**What is needed**
Go through the listing and return every line with "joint" in it.

※ ※ ※

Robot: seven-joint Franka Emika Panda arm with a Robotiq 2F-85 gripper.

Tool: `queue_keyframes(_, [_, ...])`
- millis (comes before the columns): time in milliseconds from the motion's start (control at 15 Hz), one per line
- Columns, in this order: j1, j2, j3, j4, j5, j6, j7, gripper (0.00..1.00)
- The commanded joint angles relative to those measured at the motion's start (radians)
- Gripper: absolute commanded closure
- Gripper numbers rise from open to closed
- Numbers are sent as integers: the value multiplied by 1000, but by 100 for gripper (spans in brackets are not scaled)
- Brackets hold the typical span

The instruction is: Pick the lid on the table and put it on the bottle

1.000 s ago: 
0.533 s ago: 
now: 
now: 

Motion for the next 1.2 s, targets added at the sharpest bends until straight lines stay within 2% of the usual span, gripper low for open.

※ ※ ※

**Result**
Robot: seven-joint Franka Emika Panda arm with a Robotiq 2F-85 gripper.
- The commanded joint angles relative to those measured at the motion's start (radians)

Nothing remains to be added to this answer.